## ACTIVITY
The span to repeat in the listing below runs from the line containing "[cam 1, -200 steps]" to the line containing "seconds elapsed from", inclusive. Repeat it exactly, and only it.
╭─ INFORMATION SUPPLIED
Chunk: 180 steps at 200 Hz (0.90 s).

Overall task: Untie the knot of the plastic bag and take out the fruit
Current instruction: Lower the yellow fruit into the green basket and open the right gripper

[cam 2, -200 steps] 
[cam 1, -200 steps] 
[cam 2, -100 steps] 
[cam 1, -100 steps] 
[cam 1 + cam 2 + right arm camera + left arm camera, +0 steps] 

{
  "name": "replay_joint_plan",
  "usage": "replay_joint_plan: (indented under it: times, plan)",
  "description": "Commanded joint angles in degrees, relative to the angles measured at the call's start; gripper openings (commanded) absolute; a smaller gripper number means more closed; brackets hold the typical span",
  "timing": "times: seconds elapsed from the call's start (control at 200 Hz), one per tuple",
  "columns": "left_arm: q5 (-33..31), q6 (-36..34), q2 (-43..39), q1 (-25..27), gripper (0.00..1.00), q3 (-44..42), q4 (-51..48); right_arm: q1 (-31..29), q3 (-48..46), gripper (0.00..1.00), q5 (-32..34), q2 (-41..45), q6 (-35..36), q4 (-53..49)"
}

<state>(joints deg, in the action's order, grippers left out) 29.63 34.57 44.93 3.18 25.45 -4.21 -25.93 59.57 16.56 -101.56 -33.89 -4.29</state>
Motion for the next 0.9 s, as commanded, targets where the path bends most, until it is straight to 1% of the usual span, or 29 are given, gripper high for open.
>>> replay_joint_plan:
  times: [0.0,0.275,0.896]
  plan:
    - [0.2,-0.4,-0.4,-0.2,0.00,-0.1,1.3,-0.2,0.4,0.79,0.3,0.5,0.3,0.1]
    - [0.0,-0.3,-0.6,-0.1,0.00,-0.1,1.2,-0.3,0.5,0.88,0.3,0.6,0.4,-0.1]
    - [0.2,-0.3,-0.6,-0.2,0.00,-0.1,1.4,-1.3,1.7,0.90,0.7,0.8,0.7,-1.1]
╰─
## EXERCISE OUTPUT
[cam 1, -200 steps] 
[cam 2, -100 steps] 
[cam 1, -100 steps] 
[cam 1 + cam 2 + right arm camera + left arm camera, +0 steps] 

{
  "name": "replay_joint_plan",
  "usage": "replay_joint_plan: (indented under it: times, plan)",
  "description": "Commanded joint angles in degrees, relative to the angles measured at the call's start; gripper openings (commanded) absolute; a smaller gripper number means more closed; brackets hold the typical span",
  "timing": "times: seconds elapsed from the call's start (control at 200 Hz), one per tuple",

This answer is complete as it stands.